La mobilisation des Carrés rouges a procédé à la fois dans le sillon de ces mouvements et en allant au-delà dans l’innovation.

 

  • Les Carrés rouges ont été un « mouvement de mouvement » plutôt qu’un mouvement.
  • Ils ont été le résultat d’initiatives citoyennes dépassant de loin les frontières des mouvements organisés.
  • La mobilisation a dit non (marchandisation) et a dit oui (revitalisation du système public dans l’éducation et la santé), mais sans complaisance (il n’était pas question de seulement « préserver » l’université comme elle l’était).
  • Les Carrés rouges ont exprimé une identité fortement politisée qui a été un des facteurs importants dans la défaite du gouvernement de droite au pouvoir.

 

Certes comme tout mouvement social d’envergure, il est normal qu’un tel niveau de mobilisation ne puisse être maintenu. Avec l’élection du gouvernement minoritaire du PQ en septembre dernier, il y a aussi un effet politique conjoncturel, en attente de voir plus clairement dans la nouvelle configuration des forces qui s’ébauche. De plus, les prochaines mobilisations citoyennes vont sans doute émerger dans des contextes très différents où vont jouer plusieurs facteurs

 

  • La crise globale de la gouvernance capitaliste (au Québec, au Canada et dans le monde), également la gestion de cette crise ouvrent des portes à la relance du néolibéralisme, une sorte de néo-néolibéralisme à la manière forte, qui intimide, punit, surveille. D’où l’idéologie massivement véhiculée par les médias du « Tout-le-monde-contre-tout-le monde », contre les immigrants, les musulmans, les réfugiés, les assistés sociaux, les jeunes, les retraités, etc. Ce virage à droite est visible à l’échelle canadienne (gouvernement fédéral) et dans plusieurs autres pays capitalistes.
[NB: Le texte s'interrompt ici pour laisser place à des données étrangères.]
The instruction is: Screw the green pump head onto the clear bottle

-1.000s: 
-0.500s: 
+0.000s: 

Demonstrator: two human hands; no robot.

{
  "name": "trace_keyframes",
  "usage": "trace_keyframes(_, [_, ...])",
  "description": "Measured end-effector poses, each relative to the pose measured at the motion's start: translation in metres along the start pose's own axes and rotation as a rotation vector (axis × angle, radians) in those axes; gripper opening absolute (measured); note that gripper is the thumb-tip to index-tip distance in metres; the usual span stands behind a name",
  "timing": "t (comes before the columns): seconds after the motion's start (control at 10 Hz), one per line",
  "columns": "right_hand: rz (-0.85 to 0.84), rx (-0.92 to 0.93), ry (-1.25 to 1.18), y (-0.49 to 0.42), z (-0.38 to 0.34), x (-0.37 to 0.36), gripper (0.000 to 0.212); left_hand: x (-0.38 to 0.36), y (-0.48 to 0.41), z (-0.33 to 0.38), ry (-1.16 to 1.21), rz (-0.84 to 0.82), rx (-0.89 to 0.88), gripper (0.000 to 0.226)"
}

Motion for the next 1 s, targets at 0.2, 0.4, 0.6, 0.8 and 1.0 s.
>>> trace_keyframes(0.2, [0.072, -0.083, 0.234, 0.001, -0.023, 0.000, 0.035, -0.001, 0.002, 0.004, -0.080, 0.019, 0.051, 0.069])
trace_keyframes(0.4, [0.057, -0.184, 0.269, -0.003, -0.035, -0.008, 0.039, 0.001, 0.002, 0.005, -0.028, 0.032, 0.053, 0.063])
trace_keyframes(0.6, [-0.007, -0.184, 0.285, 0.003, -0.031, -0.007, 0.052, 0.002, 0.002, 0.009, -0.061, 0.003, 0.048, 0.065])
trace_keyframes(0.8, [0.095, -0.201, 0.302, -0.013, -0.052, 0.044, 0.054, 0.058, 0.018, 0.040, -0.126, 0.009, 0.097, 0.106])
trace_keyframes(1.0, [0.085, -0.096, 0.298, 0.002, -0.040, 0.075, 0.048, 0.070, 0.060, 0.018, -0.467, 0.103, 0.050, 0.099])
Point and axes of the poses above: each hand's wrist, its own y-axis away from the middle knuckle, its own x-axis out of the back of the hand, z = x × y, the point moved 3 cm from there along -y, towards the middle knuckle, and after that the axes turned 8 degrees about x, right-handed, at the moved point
Il est encore hésitant au Québec (après tout c’est la droite qui a perdu l’automne dernier).
  • L’utopie des Carrés rouges de créer une nouvelle expressivité sociale est un projet de longue durée, qui ne peut être linéaire. Également, les « anciens » mouvements qui mobilisaient auparavant ne sont pas disparus, d’autant plus qu’ils remplissent des fonctions importantes dans la défense des citoyens (pensons aux syndicats par exemple). Le « mariage » entre les nouvelles et les anciennes identités citoyennes reste un défi. D’autant plus que certains « nouveaux » mouvements transportent l’héritage ambigu des périodes précédentes : l’arrogance, le je-sais-tout-isme, un certain avant-gardisme, et des tentations idéologisantes simplificatrices (un certain anarchisme notamment). Tout cela peut conduire les mouvements à l’isolement, la confrontation-pour-la-confrontation, etc.

 

Il reste donc beaucoup de débats et d’explorations, dans les mouvements mêmes et aussi à l’université par des processus hybrides où apparaissent de « nouveaux intellectuels » dans la tradition de Gramsci et de Bourdieu. Ces nouveaux et jeunes intellectuels sont prêts à sortir des sentiers battus, à aller « dans le champ », si on peut dire,  sur la base de travaux rigoureux (tant sur le plan méthodologique qu’épistémologique) et à poursuivre la quête incessante et épuisante de lier la théorie et la pratique.